→ ACTION ITEM
After going through the data below, state how many lines contain "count", and nothing else.

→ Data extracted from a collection
..............................

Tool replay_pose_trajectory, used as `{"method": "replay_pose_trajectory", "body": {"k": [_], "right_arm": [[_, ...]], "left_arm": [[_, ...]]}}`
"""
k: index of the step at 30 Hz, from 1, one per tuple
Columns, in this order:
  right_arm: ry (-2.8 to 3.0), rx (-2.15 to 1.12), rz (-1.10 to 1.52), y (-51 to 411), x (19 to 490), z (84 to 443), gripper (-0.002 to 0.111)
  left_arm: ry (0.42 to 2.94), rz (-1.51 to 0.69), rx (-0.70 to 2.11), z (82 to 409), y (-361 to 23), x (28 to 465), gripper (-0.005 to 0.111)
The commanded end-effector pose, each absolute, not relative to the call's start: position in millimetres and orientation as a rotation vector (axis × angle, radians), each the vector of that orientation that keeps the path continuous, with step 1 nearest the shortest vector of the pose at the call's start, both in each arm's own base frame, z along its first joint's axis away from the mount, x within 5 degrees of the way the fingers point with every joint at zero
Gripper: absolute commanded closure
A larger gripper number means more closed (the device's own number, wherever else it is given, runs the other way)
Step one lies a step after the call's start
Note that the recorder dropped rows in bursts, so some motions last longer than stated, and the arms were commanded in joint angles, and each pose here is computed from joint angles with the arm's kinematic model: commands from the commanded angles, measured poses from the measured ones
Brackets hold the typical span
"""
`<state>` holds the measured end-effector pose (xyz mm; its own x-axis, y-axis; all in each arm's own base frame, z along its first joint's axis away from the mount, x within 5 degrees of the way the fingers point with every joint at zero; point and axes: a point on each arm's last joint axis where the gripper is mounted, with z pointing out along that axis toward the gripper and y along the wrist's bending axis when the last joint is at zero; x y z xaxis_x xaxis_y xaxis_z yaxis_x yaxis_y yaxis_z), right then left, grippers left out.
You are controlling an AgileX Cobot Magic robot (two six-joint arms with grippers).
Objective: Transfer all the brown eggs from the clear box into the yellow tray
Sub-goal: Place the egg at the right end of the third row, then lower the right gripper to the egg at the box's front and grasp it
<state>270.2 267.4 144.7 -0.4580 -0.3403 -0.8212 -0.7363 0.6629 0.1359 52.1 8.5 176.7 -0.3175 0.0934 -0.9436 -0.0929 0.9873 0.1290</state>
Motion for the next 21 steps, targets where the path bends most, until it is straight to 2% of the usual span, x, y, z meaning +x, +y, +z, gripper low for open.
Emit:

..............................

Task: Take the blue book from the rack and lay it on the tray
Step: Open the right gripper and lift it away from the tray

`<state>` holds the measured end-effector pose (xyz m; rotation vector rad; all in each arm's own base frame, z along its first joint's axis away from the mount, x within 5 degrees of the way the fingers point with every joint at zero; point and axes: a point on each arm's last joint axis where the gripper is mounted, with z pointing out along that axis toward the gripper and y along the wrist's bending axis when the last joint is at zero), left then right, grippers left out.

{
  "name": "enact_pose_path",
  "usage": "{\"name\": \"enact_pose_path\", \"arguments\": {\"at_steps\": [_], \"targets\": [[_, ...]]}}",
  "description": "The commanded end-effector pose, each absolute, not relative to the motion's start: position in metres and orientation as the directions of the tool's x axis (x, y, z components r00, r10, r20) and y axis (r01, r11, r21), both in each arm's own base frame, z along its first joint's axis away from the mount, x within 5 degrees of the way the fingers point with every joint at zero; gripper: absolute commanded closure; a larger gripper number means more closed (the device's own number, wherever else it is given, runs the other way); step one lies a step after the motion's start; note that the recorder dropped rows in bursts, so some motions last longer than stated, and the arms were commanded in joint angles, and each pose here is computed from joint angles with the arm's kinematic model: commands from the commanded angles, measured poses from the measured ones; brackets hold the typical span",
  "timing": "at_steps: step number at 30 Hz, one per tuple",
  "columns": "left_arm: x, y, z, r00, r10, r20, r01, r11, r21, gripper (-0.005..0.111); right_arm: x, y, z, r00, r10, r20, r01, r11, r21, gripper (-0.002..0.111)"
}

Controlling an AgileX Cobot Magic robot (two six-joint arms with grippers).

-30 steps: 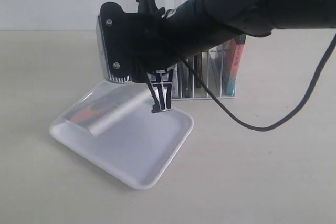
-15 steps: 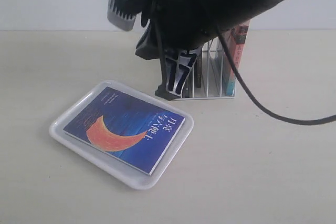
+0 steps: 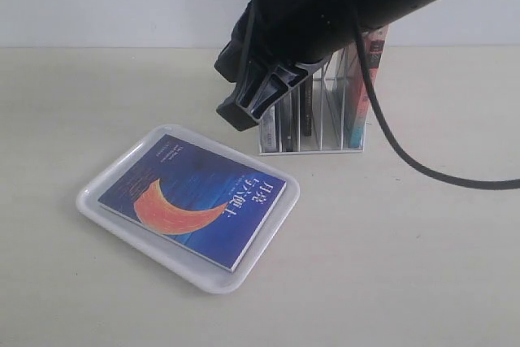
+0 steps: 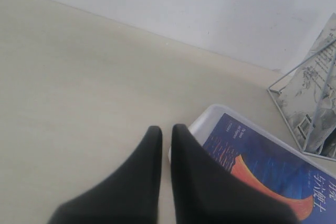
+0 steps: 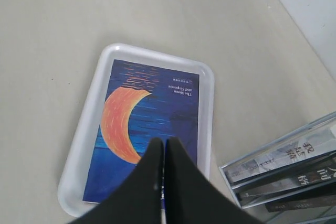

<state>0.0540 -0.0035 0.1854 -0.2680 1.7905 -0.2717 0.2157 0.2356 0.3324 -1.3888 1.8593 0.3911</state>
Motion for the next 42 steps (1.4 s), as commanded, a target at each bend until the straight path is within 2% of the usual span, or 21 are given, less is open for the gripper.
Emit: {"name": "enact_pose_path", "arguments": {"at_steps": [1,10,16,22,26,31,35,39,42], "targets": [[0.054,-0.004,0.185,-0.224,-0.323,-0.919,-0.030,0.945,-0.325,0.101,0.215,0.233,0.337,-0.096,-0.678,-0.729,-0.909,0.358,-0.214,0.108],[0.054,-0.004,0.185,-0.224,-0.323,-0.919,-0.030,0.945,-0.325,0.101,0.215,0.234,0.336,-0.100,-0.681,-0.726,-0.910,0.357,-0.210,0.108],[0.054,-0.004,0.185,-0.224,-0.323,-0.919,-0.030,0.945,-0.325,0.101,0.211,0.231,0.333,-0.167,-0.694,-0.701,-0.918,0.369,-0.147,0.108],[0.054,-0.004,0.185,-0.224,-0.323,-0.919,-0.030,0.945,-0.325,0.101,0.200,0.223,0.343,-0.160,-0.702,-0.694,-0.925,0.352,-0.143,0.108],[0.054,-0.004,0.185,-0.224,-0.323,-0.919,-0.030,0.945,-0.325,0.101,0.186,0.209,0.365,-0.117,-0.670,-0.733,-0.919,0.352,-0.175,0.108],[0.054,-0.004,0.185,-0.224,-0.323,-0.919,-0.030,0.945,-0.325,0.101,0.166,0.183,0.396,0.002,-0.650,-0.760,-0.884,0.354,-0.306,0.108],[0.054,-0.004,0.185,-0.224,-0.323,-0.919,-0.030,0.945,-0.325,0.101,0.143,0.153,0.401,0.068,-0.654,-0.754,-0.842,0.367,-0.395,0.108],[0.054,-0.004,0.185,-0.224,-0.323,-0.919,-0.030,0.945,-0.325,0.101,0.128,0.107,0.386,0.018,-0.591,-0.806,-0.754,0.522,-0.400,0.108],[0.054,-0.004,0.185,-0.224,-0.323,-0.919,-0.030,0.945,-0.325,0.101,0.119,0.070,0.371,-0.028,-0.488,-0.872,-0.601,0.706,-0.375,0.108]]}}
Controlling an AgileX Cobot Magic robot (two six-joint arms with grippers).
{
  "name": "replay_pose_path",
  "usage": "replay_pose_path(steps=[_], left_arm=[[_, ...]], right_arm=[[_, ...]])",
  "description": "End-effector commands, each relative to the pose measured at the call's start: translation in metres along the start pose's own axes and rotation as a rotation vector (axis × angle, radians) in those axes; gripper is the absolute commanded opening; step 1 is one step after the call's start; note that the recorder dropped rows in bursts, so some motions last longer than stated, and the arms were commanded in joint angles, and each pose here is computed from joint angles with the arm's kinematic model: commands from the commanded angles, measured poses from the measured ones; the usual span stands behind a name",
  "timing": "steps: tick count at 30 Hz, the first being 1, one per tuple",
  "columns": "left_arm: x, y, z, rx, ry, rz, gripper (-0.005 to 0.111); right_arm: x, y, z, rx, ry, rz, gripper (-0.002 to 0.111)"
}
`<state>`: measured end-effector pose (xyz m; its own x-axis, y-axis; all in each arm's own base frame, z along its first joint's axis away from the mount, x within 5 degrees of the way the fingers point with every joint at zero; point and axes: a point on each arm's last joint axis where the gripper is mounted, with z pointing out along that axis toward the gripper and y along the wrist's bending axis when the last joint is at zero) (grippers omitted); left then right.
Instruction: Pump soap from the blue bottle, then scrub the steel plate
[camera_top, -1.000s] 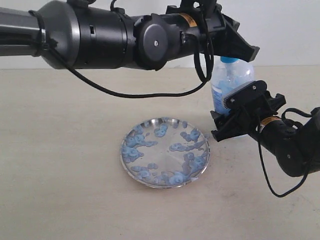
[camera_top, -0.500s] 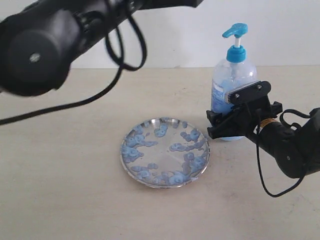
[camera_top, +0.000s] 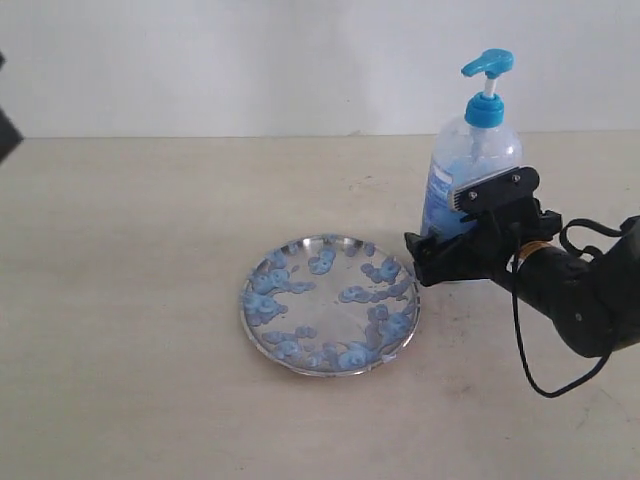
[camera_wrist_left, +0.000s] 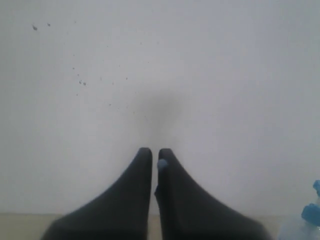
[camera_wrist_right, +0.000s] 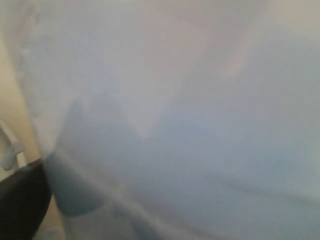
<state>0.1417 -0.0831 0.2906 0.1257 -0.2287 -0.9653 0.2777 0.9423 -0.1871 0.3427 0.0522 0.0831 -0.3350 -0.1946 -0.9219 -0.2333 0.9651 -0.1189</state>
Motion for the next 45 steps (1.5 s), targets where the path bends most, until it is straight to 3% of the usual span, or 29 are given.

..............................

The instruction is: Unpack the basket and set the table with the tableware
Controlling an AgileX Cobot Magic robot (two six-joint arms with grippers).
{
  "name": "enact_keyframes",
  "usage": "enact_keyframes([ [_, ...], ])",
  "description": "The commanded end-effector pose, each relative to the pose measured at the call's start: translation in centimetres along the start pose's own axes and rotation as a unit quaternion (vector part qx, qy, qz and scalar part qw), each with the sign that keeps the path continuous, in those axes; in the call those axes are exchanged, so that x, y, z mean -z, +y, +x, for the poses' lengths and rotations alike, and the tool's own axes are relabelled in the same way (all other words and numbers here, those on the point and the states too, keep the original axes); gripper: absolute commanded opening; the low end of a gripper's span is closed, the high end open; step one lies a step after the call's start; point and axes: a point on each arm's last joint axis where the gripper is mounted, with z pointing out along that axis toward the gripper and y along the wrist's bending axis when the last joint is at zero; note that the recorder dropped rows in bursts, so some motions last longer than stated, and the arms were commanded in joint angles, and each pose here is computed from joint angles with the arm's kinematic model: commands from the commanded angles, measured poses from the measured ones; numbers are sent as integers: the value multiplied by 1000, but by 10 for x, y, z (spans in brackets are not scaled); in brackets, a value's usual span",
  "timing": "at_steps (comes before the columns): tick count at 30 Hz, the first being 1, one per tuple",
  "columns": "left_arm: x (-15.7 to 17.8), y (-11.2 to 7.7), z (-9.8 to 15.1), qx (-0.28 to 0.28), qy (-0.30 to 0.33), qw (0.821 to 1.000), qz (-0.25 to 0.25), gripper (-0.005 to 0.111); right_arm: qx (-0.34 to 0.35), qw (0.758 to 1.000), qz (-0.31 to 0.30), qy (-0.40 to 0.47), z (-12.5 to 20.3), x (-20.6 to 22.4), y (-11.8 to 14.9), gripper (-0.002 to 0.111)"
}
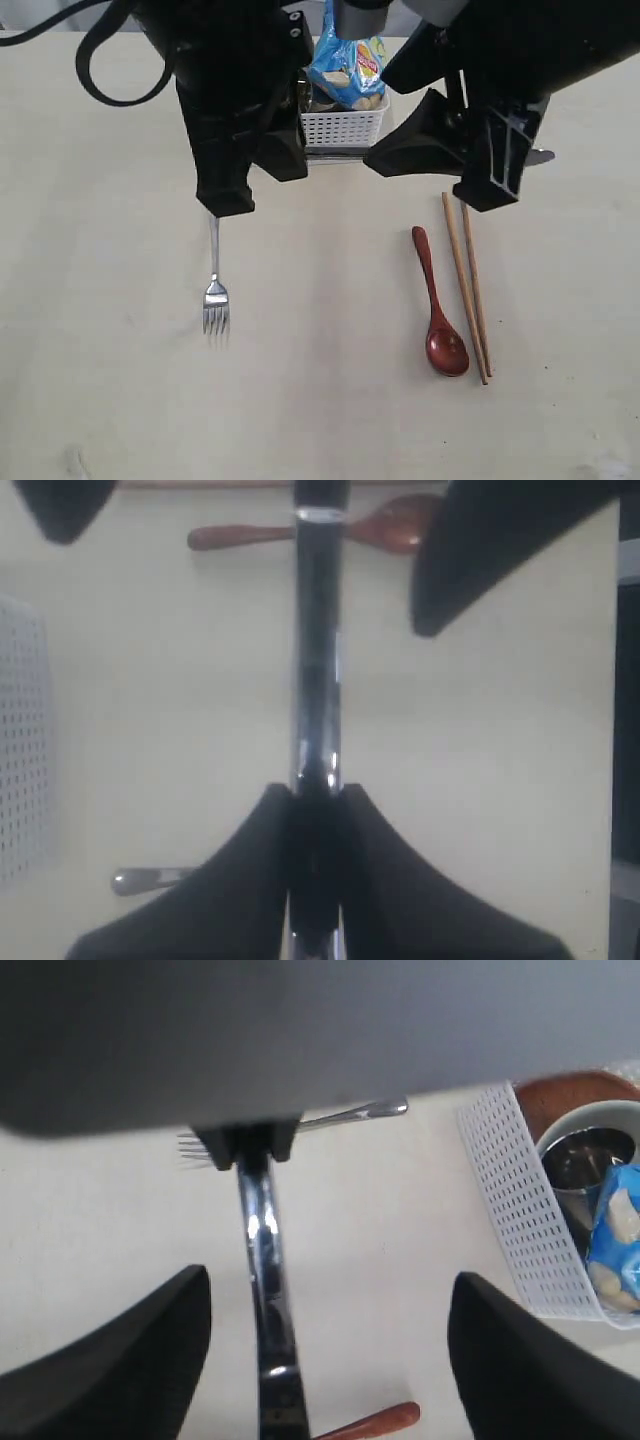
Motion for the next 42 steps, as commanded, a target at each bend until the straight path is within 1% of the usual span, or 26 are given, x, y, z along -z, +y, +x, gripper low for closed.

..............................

→ WRITTEN RESPONSE
2